Workers turning to AI to improve wellbeing and productivity

Tomorrow’s workforce will be more socially conscientious, and use technology to improve their productivity and health, according to research from Unum

The Future Workforce report examines the motivations and priorities of UK workers to understand how the nation’s workforce will change over the next decade. It outlines four emerging workforce cultures, based on a survey of 3,000 workers and interviews with industry experts.

The report predicts that workers will be more open to using technology to enhance their minds and bodies, allowing them to excel in an increasingly AI-driven landscape.

This type of employee would be interested in seeing tech in the workplace that optimises brain chemistry, such as meditation apps, or headsets that monitor or alter brain activity – a view held by 43% of workers. Almost half (49%) would be interested in using tech, such as activity-tracking wearables and time management apps, to improve their performance.

Many (43%) believe that AI will benefit their jobs – yet a greater proportion (55%) expressed concerns that AI may render them redundant in the future.

Additionally, 36% of workers stated they would like to see more technology that monitors their daily routines to help optimise their work. More than half (55%) stated they would be happy to accept the associated benefit rewards for participating in their employer’s data-optimised workplace.

The report, which focuses on emerging workforce trends in the next five years and how employers need to adapt to ensure they attract and retain top talent, identifies three additional emerging groups of workers.

It described another group as 'socially-committed workers'. This group feel strongly that companies have a duty to make a positive contribution to society, with 59% stating that they want to work for a company with a powerful social conscience. This rises to 69% of those aged between 25 and 34.

A further 46% of 25- to 34-year-olds feel that companies should be fined if they are not making civic and ethical contributions. The socially-committed worker will also expect their employer to give them dedicated time off to pursue charitable initiatives (37% of all workers).

Meanwhile, 'obligated workers' look to manage their numerous work and life commitments to combine financial security and career fulfilment. They include those with dependents and the ‘sandwich generation,’ who are attempting to balance raising children with caring for ageing parents.
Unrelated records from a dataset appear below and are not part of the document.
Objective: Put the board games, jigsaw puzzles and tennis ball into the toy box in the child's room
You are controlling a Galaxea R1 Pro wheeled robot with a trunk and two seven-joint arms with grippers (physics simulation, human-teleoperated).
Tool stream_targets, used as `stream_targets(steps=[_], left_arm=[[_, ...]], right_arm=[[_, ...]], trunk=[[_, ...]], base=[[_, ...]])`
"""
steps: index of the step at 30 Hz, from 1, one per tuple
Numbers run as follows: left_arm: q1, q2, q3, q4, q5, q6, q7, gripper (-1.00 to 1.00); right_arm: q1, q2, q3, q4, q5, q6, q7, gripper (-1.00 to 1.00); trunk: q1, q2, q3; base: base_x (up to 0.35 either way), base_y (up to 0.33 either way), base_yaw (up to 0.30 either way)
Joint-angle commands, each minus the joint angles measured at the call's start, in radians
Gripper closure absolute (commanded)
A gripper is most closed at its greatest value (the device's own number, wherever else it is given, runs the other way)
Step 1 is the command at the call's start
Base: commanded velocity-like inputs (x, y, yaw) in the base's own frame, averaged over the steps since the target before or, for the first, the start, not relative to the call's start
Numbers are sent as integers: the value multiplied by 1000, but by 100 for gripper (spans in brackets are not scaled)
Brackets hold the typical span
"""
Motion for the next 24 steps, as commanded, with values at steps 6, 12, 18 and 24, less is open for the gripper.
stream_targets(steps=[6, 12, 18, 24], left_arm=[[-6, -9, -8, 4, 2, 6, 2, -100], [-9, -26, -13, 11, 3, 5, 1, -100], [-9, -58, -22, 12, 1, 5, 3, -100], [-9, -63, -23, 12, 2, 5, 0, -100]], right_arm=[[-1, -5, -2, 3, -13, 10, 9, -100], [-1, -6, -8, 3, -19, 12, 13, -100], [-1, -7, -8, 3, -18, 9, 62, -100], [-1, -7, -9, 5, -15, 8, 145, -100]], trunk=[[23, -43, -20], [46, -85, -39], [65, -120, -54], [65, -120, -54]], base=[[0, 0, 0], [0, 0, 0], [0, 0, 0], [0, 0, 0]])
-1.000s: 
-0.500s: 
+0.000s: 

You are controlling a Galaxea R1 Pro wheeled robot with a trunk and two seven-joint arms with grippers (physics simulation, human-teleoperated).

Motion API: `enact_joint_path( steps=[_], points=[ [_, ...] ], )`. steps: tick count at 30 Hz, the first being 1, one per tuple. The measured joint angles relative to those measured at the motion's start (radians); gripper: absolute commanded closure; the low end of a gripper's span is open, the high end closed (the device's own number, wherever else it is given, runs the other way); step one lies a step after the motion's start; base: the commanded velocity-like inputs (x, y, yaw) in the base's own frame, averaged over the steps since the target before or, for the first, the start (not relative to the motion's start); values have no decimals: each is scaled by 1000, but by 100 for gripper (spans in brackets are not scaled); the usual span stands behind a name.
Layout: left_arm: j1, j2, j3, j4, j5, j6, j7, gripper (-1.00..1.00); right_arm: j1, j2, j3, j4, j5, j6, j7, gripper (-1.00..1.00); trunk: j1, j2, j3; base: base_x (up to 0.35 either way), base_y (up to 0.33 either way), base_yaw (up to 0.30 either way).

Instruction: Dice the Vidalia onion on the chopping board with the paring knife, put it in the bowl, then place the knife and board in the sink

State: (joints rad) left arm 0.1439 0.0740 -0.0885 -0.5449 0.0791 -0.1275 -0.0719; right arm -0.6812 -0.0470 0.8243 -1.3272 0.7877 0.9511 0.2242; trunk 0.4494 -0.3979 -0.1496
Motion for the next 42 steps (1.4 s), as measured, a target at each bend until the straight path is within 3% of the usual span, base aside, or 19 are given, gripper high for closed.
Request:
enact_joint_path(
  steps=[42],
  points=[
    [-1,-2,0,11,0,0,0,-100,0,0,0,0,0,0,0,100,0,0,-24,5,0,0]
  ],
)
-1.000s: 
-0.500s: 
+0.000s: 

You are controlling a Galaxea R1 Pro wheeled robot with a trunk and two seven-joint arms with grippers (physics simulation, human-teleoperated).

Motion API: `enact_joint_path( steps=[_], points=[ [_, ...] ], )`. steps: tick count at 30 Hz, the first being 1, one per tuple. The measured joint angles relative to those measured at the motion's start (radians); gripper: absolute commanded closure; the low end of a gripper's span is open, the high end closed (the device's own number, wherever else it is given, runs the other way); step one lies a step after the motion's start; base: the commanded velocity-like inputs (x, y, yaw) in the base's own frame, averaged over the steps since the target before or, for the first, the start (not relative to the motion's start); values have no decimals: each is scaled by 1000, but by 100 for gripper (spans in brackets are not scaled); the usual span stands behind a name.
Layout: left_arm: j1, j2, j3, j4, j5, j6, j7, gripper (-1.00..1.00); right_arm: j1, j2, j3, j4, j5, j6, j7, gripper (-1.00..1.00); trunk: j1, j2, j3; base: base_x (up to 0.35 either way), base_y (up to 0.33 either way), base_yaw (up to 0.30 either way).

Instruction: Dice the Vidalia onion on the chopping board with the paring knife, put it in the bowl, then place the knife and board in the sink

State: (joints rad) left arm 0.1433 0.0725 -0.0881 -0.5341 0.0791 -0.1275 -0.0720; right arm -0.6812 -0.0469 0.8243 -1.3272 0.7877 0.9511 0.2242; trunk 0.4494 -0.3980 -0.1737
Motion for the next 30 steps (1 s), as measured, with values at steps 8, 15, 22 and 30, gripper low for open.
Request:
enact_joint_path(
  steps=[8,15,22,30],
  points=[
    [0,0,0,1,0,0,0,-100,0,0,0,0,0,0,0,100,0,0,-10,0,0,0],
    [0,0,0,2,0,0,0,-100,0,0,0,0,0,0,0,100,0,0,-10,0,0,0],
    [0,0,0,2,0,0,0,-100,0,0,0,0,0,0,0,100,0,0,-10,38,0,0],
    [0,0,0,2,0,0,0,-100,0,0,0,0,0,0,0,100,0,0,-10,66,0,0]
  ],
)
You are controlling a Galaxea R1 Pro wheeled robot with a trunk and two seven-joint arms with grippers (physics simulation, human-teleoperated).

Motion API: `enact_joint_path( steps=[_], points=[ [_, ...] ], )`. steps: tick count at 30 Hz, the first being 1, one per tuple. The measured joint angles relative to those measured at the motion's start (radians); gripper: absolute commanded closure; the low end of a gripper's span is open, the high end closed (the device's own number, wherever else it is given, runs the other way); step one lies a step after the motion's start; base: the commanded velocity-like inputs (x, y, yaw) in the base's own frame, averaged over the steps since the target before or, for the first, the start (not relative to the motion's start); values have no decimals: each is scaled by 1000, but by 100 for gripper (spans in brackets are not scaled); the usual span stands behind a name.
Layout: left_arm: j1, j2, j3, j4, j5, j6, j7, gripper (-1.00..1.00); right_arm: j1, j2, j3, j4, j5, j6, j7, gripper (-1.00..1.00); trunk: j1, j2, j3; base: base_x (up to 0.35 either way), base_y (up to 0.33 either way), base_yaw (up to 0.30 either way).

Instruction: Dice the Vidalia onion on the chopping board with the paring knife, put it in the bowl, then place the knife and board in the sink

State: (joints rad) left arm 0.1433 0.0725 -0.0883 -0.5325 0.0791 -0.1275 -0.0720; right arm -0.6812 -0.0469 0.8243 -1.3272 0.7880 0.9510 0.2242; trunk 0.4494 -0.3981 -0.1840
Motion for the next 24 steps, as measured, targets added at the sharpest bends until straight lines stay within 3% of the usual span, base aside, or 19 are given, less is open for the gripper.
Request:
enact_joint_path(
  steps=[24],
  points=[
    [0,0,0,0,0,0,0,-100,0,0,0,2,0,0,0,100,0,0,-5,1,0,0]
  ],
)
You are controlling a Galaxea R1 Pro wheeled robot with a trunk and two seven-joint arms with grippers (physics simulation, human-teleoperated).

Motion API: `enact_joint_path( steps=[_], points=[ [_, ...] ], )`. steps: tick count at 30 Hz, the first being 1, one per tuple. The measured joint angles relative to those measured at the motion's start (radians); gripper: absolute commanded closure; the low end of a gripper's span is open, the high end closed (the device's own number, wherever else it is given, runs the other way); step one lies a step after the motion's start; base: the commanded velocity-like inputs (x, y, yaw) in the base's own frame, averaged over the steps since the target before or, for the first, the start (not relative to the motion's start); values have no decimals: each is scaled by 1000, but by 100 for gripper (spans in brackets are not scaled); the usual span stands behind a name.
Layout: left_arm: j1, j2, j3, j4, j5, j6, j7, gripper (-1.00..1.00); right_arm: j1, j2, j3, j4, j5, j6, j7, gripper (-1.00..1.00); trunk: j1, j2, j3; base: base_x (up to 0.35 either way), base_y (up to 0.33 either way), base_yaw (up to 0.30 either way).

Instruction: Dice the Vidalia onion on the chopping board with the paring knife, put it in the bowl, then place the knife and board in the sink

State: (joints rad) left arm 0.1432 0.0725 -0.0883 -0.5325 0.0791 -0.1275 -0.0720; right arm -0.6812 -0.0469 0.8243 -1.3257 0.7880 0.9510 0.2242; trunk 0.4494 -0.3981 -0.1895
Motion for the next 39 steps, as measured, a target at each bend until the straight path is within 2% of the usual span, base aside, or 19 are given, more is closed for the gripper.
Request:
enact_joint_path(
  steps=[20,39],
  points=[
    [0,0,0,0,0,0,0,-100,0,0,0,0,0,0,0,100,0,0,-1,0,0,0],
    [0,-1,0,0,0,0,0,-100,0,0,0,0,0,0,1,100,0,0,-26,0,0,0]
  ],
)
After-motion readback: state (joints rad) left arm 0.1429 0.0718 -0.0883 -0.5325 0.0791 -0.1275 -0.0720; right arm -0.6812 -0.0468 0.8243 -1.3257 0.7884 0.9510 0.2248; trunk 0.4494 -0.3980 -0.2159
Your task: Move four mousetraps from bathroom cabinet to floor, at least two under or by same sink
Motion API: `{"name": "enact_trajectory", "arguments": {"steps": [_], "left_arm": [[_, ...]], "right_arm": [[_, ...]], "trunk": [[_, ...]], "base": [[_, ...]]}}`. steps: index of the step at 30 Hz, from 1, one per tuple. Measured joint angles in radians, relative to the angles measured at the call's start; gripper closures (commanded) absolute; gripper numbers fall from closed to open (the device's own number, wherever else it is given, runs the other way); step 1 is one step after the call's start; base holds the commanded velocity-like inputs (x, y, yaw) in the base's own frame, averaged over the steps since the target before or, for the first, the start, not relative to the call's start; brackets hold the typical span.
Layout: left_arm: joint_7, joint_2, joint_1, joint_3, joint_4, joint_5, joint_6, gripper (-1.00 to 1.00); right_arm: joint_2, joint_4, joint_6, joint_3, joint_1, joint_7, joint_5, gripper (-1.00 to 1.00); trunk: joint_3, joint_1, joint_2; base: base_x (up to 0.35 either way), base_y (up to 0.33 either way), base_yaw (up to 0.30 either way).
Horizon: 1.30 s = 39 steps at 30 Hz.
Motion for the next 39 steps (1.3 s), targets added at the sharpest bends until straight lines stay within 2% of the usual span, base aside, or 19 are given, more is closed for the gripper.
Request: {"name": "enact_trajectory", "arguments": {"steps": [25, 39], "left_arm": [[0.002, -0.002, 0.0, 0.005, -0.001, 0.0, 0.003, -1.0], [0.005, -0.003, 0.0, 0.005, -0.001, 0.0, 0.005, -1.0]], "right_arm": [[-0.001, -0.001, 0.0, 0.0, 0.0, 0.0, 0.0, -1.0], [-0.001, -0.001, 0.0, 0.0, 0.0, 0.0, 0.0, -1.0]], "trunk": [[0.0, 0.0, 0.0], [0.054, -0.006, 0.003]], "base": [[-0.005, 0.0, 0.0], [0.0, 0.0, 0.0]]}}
More than half (56%) of workers said they will need to work longer out of necessity, and 61% expect that their employer will accommodate their needs based on their life stage (e.g. grandparent leave).

These workers want to build careers that are flexible – particularly at different life stages – often leading to ‘portfolio working,’ which features multiple roles and employers.

In contrast to the 'obligated workers', ‘portfolio workers' work flexibly but out of choice rather than necessity. Almost two-thirds (65%) of workers expect to work more years in their life because they want to, not because they have to. And 46% said they’re likely to have multiple careers over their lifetimes as opposed to one structured life-long career.

Peter O’Donnell, CEO of Unum UK, said that these trends will have a dramatic effect on the workplace.

“Today’s major societal trends will have a very significant impact on UK business and the needs and expectations of the workforce. Workers of tomorrow are likely to be more willing to share personal data with employers to improve productivity, more conscious of their company’s ethos, and more demanding of workplace flexibility to fulfil personal obligations or life-long learning goals,” he said.

O’Donnell added that business leaders should keep these changes in mind when considering how to retain talent.

“UK businesses will need to think ahead to ensure they attract and retain talent within this new landscape – be it through integration of new workplace technologies, clearly laying out their sustainability credentials, or increasing role-sharing to enable greater flexibility."